= Task requirements =
Give back, exactly and with nothing added, the lines that run from the one containing "Trace the outline of the white" to the final line below.

*** Given records Section Begins ***

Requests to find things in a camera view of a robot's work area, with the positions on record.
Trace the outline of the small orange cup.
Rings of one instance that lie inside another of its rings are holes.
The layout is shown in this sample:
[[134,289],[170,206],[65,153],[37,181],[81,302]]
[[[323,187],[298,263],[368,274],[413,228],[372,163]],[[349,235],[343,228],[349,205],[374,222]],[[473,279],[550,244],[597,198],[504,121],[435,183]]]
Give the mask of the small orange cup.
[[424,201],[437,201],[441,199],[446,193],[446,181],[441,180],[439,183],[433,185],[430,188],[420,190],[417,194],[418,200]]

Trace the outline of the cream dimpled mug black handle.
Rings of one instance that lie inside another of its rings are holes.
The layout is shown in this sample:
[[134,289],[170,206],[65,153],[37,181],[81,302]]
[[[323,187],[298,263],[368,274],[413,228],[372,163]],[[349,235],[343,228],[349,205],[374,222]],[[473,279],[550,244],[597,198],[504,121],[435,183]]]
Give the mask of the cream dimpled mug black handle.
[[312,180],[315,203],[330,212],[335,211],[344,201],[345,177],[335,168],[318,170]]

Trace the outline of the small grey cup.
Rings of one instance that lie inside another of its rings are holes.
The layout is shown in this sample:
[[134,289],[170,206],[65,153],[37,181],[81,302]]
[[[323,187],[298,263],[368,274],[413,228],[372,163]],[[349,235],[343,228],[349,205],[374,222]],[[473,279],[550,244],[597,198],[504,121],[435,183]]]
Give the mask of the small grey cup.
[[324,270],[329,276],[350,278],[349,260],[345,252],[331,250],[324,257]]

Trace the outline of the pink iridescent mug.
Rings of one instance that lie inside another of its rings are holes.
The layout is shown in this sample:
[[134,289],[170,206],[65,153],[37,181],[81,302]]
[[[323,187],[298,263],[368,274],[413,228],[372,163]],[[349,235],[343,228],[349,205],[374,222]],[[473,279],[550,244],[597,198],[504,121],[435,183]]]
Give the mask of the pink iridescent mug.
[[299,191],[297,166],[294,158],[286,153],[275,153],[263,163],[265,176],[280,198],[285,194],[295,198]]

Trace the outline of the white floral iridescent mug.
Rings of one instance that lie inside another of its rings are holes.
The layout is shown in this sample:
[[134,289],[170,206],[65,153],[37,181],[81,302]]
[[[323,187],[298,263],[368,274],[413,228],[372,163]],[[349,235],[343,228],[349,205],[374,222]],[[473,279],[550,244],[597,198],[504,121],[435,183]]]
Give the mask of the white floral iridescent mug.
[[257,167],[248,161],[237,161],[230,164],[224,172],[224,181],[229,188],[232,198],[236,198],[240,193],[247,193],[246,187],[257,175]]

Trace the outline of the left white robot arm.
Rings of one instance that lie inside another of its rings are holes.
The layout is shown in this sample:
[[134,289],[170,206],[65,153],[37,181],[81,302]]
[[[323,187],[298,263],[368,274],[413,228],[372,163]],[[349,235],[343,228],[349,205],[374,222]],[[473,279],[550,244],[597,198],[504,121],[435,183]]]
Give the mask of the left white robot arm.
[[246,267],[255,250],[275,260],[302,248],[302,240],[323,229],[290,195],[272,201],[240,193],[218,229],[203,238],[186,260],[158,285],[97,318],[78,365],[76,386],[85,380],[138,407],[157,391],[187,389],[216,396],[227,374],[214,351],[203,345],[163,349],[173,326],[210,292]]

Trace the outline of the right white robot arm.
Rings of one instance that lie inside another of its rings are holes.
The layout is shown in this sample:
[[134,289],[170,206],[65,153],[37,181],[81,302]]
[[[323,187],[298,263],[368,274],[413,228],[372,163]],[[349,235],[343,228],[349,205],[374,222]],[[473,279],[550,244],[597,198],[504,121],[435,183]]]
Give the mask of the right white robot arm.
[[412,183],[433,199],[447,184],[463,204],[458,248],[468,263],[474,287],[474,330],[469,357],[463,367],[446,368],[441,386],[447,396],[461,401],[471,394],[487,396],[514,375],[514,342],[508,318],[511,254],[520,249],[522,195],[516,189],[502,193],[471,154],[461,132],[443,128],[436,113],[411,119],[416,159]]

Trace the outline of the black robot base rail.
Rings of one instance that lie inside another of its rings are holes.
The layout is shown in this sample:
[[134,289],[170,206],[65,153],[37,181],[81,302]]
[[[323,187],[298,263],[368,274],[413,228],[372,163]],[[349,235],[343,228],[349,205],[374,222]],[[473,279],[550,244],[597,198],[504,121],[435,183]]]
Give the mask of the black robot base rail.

*** Given records Section Ends ***

= Result of this exercise =
Trace the outline of the white floral iridescent mug.
Rings of one instance that lie inside another of its rings are holes.
The layout is shown in this sample:
[[134,289],[170,206],[65,153],[37,181],[81,302]]
[[[323,187],[298,263],[368,274],[413,228],[372,163]],[[349,235],[343,228],[349,205],[374,222]],[[473,279],[550,244],[597,198],[504,121],[435,183]]]
Give the mask of the white floral iridescent mug.
[[257,167],[248,161],[237,161],[230,164],[224,172],[224,181],[229,188],[232,198],[236,198],[240,193],[247,193],[246,187],[257,175]]

Trace the outline of the left white robot arm.
Rings of one instance that lie inside another of its rings are holes.
The layout is shown in this sample:
[[134,289],[170,206],[65,153],[37,181],[81,302]]
[[[323,187],[298,263],[368,274],[413,228],[372,163]],[[349,235],[343,228],[349,205],[374,222]],[[473,279],[550,244],[597,198],[504,121],[435,183]]]
Give the mask of the left white robot arm.
[[246,267],[255,250],[275,260],[302,248],[302,240],[323,229],[290,195],[272,201],[240,193],[218,229],[203,238],[186,260],[158,285],[97,318],[78,365],[76,386],[85,380],[138,407],[157,391],[187,389],[216,396],[227,374],[214,351],[203,345],[163,349],[173,326],[210,292]]

Trace the outline of the right white robot arm.
Rings of one instance that lie inside another of its rings are holes.
The layout is shown in this sample:
[[134,289],[170,206],[65,153],[37,181],[81,302]]
[[[323,187],[298,263],[368,274],[413,228],[372,163]],[[349,235],[343,228],[349,205],[374,222]],[[473,279],[550,244],[597,198],[504,121],[435,183]]]
Give the mask of the right white robot arm.
[[412,183],[433,199],[447,184],[463,204],[458,248],[468,263],[474,287],[474,330],[469,357],[463,367],[446,368],[441,386],[447,396],[461,401],[471,394],[487,396],[514,375],[514,342],[508,318],[511,254],[520,249],[522,195],[516,189],[502,193],[471,154],[461,132],[443,128],[436,113],[411,119],[416,159]]

Trace the outline of the black robot base rail.
Rings of one instance that lie inside another of its rings are holes.
The layout is shown in this sample:
[[134,289],[170,206],[65,153],[37,181],[81,302]]
[[[323,187],[298,263],[368,274],[413,228],[372,163]],[[349,235],[343,228],[349,205],[374,222]],[[473,279],[550,244],[597,198],[504,121],[435,183]]]
Give the mask of the black robot base rail.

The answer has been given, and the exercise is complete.